**What the exercise asks:** Only the lines from the start of the entries through the line with "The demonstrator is" are wanted; please output them exactly.

┌─ Material provided

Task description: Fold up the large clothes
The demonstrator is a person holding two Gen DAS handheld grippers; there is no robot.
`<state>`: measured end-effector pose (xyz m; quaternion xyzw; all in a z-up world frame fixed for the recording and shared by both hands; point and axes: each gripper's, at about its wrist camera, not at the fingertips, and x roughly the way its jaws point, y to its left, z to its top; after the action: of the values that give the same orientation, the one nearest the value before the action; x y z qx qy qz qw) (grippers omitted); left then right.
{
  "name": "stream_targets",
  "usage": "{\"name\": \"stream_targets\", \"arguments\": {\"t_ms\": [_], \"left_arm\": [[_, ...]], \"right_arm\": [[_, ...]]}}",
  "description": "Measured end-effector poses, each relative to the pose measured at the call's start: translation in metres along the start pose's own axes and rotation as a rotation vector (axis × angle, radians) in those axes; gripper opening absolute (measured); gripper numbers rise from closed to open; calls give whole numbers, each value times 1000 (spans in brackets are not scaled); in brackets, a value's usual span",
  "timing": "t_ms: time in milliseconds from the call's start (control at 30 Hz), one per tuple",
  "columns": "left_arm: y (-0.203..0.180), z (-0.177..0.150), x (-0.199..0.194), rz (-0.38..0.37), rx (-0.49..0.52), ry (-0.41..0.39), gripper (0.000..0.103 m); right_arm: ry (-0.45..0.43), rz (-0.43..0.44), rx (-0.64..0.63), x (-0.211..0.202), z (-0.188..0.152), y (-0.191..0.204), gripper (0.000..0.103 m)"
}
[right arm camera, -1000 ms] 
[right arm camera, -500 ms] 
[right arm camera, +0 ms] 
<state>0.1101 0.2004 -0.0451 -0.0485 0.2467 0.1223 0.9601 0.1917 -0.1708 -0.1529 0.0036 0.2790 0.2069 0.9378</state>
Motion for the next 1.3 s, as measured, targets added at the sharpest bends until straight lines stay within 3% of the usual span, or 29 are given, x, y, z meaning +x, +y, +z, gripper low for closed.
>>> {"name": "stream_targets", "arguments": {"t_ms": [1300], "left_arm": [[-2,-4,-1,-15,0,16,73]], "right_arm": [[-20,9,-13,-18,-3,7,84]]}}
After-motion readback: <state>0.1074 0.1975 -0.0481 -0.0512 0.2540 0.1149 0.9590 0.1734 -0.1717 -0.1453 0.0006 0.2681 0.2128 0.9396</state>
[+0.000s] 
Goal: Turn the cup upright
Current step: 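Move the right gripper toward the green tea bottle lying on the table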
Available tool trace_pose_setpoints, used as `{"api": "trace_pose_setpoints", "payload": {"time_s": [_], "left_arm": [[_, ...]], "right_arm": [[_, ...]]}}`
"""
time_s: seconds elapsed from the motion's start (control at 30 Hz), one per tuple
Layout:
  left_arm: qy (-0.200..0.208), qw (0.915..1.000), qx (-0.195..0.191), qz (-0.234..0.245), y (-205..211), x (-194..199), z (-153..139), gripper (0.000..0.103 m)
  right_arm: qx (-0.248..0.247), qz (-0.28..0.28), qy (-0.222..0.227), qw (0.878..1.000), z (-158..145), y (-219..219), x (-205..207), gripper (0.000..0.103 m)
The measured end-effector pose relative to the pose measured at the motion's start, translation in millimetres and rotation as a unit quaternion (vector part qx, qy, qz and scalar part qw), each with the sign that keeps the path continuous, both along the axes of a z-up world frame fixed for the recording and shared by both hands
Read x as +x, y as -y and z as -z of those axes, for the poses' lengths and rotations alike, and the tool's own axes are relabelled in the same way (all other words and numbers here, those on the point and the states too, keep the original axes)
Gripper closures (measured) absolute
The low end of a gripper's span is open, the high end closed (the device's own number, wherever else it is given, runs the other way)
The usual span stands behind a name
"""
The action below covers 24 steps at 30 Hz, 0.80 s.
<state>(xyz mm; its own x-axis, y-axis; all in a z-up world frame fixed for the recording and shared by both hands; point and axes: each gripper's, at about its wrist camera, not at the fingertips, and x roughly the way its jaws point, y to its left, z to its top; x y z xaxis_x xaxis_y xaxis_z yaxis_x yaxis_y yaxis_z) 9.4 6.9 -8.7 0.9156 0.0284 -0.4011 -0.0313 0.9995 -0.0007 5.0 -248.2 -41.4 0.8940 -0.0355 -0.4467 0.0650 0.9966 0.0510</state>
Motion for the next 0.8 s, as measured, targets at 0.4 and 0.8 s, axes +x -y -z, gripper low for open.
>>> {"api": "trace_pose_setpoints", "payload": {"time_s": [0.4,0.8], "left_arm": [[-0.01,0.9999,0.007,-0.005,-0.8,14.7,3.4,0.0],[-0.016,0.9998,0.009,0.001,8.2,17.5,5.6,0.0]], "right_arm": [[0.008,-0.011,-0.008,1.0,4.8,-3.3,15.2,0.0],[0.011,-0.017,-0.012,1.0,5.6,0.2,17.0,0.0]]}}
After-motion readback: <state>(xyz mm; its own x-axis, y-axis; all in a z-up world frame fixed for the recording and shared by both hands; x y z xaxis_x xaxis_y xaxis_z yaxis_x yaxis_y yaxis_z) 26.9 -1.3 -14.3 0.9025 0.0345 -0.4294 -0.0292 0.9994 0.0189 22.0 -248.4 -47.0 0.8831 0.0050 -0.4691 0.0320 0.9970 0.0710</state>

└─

**Response below:**
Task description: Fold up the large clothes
The demonstrator is a person holding two Gen DAS handheld grippers; there is no robot.

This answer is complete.